Even if we believe that the data collected from clinical trials of our drug candidates are
promising with respect to safety and efficacy, such data may not be deemed sufficient by regulatory
authorities to warrant product approval. Clinical data can be interpreted in different ways.
Regulatory officials could interpret such data in different ways than we do which could delay,
limit or prevent regulatory approval. The FDA, other regulatory authorities or we may suspend or
terminate clinical trials at any time. Any failure or significant delay in completing clinical
trials for our lead drug candidates, or in receiving regulatory approval for the commercialization
of our lead drug candidates, may adversely affect our business.

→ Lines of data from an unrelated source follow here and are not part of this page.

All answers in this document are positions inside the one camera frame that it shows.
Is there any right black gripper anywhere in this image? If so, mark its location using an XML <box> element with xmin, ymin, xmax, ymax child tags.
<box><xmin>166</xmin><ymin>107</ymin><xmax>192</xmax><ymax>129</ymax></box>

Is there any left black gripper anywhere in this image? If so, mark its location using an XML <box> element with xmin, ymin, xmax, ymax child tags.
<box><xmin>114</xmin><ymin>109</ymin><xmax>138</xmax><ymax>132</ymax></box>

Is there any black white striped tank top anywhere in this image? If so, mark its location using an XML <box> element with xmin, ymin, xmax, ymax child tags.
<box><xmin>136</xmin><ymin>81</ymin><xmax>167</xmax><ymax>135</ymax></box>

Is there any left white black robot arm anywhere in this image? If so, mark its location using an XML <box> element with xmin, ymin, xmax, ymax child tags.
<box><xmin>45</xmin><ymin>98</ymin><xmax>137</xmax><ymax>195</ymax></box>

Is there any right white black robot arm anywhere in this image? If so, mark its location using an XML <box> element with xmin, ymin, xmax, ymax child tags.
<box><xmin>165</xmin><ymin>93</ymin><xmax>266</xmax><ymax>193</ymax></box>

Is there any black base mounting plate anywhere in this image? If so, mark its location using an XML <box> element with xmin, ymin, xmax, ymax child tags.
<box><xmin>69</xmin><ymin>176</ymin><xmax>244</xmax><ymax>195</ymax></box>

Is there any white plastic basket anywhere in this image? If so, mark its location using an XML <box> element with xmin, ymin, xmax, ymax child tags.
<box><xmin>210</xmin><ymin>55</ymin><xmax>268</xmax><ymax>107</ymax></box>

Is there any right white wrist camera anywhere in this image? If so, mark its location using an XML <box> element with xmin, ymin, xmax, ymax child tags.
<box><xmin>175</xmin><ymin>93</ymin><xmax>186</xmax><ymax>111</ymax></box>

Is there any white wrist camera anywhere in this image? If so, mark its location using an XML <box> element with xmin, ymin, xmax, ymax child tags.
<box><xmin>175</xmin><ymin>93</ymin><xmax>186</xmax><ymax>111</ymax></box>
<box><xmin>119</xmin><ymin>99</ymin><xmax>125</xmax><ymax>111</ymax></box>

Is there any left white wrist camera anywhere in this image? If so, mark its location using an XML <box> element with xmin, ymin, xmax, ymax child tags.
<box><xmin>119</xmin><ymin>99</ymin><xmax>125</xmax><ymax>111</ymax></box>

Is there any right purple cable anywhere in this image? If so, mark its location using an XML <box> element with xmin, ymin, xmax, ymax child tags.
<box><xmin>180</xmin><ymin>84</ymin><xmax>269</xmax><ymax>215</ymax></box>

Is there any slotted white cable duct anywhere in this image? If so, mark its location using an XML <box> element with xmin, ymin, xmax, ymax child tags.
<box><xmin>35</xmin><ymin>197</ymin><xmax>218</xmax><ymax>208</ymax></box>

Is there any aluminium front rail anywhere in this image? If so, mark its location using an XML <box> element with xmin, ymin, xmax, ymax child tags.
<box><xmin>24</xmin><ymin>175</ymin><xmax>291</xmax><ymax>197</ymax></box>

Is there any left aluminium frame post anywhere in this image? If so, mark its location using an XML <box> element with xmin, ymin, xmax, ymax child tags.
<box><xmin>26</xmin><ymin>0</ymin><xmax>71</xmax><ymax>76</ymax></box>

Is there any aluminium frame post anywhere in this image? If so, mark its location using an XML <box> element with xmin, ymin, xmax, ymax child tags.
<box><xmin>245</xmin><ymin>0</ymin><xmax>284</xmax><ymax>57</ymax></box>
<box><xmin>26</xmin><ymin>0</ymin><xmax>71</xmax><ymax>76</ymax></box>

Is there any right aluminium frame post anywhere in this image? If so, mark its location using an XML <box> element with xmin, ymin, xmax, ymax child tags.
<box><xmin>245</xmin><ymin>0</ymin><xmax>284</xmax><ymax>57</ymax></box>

The current economic conditions and financial market turmoil could adversely affect our business
and results of operations.
Economic conditions remain difficult with the continuing uncertainty in the global credit
markets, the financial services industry and the United States capital markets and with the United
States economy as a whole experiencing a period of substantial turmoil and uncertainty
characterized by unprecedented intervention by the United States federal government and the
failure, bankruptcy, or sale of various financial and other institutions. We believe the current
economic conditions and financial market turmoil could adversely affect our operations, business
and prospects, as well as our ability to obtain funds and manage our liquidity. If these
circumstances persist or continue to worsen, our future operating results could be adversely
affected, particularly relative to our current expectations.
36
We are at an early stage of development as a company and we do not have, and may never have, any
products that generate significant revenues.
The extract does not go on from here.